#### ENTRIES PROVIDED:
BEGIN

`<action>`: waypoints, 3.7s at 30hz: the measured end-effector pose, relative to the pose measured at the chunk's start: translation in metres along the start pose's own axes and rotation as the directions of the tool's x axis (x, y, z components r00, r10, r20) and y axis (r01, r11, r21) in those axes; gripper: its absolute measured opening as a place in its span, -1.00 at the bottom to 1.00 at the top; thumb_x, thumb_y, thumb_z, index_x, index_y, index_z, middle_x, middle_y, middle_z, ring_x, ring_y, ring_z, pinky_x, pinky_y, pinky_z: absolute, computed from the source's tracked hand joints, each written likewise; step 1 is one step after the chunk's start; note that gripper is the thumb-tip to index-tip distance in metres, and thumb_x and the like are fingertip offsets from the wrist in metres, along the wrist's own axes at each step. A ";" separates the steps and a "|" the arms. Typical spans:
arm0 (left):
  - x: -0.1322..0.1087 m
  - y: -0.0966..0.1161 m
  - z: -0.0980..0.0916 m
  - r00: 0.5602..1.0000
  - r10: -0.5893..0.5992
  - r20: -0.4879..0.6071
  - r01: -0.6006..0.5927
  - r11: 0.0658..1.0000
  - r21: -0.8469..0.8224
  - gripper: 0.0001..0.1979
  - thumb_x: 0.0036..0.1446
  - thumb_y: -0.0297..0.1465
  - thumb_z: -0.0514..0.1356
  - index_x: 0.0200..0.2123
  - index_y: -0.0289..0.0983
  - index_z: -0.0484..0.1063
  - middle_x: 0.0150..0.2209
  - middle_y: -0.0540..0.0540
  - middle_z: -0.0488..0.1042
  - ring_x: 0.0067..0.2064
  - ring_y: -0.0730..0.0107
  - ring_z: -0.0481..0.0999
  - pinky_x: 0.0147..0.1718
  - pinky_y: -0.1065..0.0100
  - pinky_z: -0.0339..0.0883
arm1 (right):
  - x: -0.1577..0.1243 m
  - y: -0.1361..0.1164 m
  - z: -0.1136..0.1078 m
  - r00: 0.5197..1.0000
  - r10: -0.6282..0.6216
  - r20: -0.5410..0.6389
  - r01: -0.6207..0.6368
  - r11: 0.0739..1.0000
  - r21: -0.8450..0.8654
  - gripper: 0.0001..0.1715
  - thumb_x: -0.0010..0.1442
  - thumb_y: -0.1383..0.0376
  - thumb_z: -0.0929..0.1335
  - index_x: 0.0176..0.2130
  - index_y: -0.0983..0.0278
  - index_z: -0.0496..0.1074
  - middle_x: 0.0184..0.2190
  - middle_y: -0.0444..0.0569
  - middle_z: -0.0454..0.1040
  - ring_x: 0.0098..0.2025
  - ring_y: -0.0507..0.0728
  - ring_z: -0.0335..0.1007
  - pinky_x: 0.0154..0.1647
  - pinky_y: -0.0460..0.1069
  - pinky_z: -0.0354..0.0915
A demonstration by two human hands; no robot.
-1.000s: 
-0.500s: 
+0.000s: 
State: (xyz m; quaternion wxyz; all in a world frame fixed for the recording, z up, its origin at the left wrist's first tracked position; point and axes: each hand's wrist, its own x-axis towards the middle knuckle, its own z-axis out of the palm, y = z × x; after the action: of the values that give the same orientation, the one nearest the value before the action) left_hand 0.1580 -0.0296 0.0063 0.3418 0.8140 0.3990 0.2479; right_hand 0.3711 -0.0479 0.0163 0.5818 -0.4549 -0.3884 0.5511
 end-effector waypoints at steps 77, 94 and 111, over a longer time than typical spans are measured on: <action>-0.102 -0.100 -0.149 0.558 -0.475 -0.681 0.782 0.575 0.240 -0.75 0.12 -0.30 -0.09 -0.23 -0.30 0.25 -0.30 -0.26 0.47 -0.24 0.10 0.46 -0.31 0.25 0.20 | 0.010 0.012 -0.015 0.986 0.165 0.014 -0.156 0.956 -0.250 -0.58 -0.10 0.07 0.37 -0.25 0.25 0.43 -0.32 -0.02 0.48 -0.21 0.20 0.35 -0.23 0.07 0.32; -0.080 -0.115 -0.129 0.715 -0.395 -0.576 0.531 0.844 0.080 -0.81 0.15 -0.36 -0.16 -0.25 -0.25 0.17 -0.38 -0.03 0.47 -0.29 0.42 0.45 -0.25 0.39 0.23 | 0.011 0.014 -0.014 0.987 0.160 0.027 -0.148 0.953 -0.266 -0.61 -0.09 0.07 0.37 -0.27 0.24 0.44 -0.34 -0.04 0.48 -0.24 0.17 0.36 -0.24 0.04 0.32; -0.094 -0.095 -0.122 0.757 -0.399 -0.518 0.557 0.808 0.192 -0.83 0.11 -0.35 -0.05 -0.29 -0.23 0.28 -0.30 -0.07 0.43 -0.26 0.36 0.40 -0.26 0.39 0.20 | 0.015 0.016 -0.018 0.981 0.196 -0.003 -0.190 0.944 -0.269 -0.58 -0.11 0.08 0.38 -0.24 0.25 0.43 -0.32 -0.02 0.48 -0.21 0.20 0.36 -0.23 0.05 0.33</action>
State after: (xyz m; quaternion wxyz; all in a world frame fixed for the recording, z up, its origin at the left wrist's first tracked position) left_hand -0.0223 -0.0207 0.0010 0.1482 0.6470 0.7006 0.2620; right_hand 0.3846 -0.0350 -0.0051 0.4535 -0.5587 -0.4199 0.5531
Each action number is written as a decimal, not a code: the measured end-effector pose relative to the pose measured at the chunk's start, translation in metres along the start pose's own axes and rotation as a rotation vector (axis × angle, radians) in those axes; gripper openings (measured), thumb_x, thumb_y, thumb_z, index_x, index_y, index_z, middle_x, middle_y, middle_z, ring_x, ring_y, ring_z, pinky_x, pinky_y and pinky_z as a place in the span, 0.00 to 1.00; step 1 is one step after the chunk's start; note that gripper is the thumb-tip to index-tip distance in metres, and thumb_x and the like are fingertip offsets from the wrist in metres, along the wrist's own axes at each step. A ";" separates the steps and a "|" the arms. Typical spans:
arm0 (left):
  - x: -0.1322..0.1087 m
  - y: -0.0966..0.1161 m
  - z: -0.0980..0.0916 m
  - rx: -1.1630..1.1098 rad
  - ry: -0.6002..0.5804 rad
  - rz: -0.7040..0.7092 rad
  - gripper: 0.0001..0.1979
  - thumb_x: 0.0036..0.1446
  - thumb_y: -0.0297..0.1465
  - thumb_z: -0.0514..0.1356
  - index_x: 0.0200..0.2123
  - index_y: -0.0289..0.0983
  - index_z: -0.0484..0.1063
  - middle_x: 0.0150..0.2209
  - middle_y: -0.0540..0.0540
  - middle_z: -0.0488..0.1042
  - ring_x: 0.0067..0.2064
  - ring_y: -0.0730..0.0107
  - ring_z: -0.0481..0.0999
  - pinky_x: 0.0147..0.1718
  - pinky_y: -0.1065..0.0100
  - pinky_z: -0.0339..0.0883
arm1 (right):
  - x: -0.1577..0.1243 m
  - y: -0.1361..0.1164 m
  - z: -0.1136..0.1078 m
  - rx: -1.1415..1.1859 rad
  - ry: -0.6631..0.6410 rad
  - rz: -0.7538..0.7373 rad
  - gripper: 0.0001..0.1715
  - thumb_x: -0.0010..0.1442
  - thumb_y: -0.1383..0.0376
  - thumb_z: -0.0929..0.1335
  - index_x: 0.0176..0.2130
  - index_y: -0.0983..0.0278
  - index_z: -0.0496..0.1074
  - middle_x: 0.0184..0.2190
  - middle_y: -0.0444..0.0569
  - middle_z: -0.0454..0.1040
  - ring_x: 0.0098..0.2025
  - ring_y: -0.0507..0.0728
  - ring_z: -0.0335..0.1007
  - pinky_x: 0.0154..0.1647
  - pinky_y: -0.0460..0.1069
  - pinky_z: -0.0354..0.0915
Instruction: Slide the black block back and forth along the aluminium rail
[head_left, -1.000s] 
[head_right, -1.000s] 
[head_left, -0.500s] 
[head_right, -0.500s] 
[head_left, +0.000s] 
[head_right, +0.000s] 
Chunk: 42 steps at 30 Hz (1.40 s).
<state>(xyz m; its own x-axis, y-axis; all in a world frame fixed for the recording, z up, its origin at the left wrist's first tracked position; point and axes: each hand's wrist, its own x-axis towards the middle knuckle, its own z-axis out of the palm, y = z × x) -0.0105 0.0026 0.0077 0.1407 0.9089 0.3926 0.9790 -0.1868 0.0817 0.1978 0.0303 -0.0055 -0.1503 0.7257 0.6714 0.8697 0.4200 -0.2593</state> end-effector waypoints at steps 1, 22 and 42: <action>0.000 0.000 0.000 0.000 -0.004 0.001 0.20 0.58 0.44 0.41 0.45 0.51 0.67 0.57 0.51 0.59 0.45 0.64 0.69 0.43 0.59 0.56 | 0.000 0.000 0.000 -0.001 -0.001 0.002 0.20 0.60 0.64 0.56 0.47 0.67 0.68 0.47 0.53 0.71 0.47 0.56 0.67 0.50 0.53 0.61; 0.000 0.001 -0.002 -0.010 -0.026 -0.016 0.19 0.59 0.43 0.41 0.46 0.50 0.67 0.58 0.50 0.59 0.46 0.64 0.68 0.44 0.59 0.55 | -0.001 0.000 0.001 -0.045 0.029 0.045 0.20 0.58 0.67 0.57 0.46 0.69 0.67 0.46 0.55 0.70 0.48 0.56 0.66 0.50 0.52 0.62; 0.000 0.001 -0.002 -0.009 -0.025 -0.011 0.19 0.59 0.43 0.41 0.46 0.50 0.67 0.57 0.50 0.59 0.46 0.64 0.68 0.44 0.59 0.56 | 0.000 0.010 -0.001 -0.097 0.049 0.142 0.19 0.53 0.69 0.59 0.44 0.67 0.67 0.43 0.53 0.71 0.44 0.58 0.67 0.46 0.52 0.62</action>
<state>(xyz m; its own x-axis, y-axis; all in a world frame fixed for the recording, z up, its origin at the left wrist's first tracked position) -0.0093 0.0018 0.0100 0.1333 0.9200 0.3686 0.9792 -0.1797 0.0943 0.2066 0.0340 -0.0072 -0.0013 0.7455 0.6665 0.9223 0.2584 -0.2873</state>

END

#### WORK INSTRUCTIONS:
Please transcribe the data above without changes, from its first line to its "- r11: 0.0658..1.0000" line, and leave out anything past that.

#### COMPLETED EXERCISE:
`<action>`: waypoints, 3.7s at 30hz: the measured end-effector pose, relative to the pose measured at the chunk's start: translation in metres along the start pose's own axes and rotation as the directions of the tool's x axis (x, y, z components r00, r10, r20) and y axis (r01, r11, r21) in those axes; gripper: its absolute measured opening as a place in its span, -1.00 at the bottom to 1.00 at the top; thumb_x, thumb_y, thumb_z, index_x, index_y, index_z, middle_x, middle_y, middle_z, ring_x, ring_y, ring_z, pinky_x, pinky_y, pinky_z: absolute, computed from the source's tracked hand joints, each written likewise; step 1 is one step after the chunk's start; note that gripper is the thumb-tip to index-tip distance in metres, and thumb_x and the like are fingertip offsets from the wrist in metres, along the wrist's own axes at each step. A ";" separates the steps and a "|" the arms. Typical spans:
arm0 (left):
  - x: -0.1322..0.1087 m
  - y: -0.0966..0.1161 m
  - z: -0.0980..0.0916 m
  - r00: 0.5602..1.0000
  - r10: -0.5893..0.5992
  - r20: -0.4879..0.6071
  - r01: -0.6006..0.5927
  - r11: 0.0658..1.0000

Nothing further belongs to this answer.